Emilio Álvarez Montalvá[email protected]
La crisis venezolana, iniciada hace tres meses, ha tomado un nuevo rumbo al levantar la Coordinadora Democrática la frustrada huelga general, que no condujo a ningún arreglo, mientras el pueblo se empobrece más y los ánimos se envenenan. Para empezar, la mesa de “acuerdos y negociación” sigue fracasada, a pesar de haberse robustecido con el “grupo de amigos” (España, EE.UU., Brasil, Portugal, México y Chile), sugerido por el presidente Lula. Por su parte, (el Presidente) Chávez le dio un golpe de gracia al pedir la inclusión de Francia y Rusia, descalificando además la presencia del delegado del gobierno de Arnaz alegando que había reconocido a la “efímera junta golpista” de abril pasado.
Por lo demás, el paro empezó a languidecer hace una semana al no lograr la parálisis del comercio, transporte , ni el despacho de petróleo (apenas 50 bombas permanecieron cerradas), y en cambio se agudizaba la recesión económica, el desempleo y aumentaban las pérdidas de las empresas que se sumaron a la huelga. A su vez la producción de PDVSA se reanudó, alcanzando esta semana 1.8 millones de barriles diarios.

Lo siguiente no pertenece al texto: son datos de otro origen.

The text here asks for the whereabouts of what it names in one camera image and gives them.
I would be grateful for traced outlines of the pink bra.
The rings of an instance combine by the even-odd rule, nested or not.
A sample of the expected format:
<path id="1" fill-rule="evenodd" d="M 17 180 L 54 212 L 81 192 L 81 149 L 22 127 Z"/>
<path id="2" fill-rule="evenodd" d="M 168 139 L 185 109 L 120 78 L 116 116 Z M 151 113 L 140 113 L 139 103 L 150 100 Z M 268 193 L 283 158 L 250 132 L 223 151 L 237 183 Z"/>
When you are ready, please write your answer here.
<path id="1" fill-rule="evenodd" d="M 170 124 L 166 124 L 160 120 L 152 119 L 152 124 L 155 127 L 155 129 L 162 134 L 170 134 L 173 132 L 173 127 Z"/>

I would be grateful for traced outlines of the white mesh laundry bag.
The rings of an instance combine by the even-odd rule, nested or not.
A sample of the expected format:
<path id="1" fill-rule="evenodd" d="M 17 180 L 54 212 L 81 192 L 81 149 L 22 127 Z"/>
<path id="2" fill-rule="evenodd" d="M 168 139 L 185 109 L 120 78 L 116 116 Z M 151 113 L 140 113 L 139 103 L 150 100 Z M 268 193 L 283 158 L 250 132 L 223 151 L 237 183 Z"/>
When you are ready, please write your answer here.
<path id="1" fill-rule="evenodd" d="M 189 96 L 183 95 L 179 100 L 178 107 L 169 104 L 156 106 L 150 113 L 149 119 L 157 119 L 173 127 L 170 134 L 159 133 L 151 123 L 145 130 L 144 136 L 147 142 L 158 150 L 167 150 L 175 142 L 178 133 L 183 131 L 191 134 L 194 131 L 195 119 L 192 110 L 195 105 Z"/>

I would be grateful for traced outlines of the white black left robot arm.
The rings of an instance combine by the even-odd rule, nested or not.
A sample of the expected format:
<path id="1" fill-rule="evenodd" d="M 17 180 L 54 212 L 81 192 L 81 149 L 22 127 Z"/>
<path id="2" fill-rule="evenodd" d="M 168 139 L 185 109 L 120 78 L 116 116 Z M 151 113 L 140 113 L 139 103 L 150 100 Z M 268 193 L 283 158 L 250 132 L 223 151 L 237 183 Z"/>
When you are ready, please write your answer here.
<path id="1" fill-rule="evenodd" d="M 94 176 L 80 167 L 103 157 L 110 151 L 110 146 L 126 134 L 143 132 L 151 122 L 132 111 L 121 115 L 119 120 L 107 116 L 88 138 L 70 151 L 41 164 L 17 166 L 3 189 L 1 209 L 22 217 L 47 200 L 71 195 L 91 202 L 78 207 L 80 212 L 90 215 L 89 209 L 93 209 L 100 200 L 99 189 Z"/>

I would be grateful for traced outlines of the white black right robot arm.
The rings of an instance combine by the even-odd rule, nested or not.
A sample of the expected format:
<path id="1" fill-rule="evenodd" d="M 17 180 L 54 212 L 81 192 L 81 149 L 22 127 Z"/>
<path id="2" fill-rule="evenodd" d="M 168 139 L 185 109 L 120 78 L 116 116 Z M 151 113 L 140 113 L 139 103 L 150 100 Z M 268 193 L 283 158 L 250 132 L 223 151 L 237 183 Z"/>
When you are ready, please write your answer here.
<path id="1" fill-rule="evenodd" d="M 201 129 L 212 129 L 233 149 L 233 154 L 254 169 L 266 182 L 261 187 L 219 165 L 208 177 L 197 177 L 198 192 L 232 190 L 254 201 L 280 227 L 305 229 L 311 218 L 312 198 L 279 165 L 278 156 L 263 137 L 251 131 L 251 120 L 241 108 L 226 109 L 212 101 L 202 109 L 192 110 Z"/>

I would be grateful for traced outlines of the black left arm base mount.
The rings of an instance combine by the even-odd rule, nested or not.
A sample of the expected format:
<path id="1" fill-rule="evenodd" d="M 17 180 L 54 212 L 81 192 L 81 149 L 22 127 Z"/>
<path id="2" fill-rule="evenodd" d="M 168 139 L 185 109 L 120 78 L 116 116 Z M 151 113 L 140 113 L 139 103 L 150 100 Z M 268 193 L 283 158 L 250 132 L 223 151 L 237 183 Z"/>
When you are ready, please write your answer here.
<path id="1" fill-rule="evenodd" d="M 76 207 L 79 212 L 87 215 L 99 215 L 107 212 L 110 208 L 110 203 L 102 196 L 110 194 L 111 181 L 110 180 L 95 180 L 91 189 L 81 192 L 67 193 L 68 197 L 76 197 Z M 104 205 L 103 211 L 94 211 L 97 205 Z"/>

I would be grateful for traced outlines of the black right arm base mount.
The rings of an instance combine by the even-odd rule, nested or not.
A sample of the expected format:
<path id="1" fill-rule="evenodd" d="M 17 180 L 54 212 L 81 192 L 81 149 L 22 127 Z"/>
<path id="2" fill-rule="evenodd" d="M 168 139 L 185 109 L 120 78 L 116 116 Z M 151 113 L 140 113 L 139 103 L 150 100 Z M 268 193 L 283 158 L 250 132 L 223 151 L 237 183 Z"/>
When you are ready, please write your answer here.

Todo ello indicaría un fracaso del poder de convocatoria de la Coordinadora y FEDECAMARAS que beneficia al gobierno, en cuyo favor está el tiempo.
En el campo económico, la defección de técnicos en las refinerías no consiguió cerrarlas. Al contrario, al reabrirse aquéllas, el precio internacional del crudo empezó a bajar ayudado por la decisión de la OPEC de aumentar sus exportaciones. No obstante el déficit de divisas acumulado durante la crisis acumuló en estas doce semanas diez millones de dólares diarios, lo cual explica que el Banco Central suspendiera por cinco días la venta de aquella moneda, instalara el control de cambios y el valor de medicinas e incluso a los artículos componentes de la canasta básica, y además, sembró el pánico en los ahorristas temerosos de una repetición del “corralito argentino”. Tratando de ayudar, la OEA envió a Venezuela a su Secretario General, siendo ilegitimada su representación por el propio Chávez, quien aseguró que César Gaviria se encuentra en Venezuela en su carácter particular y no oficial.
A última hora el ex presidente Carter llegó a Caracas a mediar entre las partes. Una de las opciones que presentó fue realizar reformas constitucionales para disminuir a cuatro años el período presidencial, debiendo confirmarse estos cambios por consulta popular, previa a las elecciones señaladas para el 18 de agosto próximo, en el entendido de que no habría restricción de candidaturas. La segunda alternativa consistía en activar un “referéndum revocatorio” a más tardar el 18 de agosto con reestructuración de común acuerdo al Consejo Electoral. Mientras tanto, la Coordinadora recogió cuatro millones de firmas para respaldar el referéndum revocatorio, pues el consultivo planeado para el domingo 2 de febrero lo suspendió la Corte Suprema de Justicia.
Surgen dos preguntas. Primero, ¿por qué Chávez, quien ganó con amplia mayoría cuatro elecciones sucesivas se enfrenta a un repudio tan extenso y sostenido? La respuesta es doble: uno, porque como siempre sucede el populismo demagógico resulta incapaz de cumplir lo prometido y como consecuencia los frustrados electores terminan repudiando al caudillo.
La segunda razón es que Chávez no organizó eficientemente a sus seguidores. La otra interrogante es: ¿por qué no tuvo éxito la oposición? En gran parte porque el grueso del Ejército no abandonó a Chávez y luego porque la opinión pública estaba dividida al no incorporar a los populosos barrios marginales, proclives al caudillismo, a pesar de la alianza del sector empresarial con los sindicatos.
Lo lógico ahora es que Chávez y la oposición, negocien sobre temas concretos, como los presentados por Carter, pues evidentemente ninguno de los dos bandos tiene fuerza para ganarlo todo.
El autor es analista político, miembro del Consejo Editorial de LA PRENSA.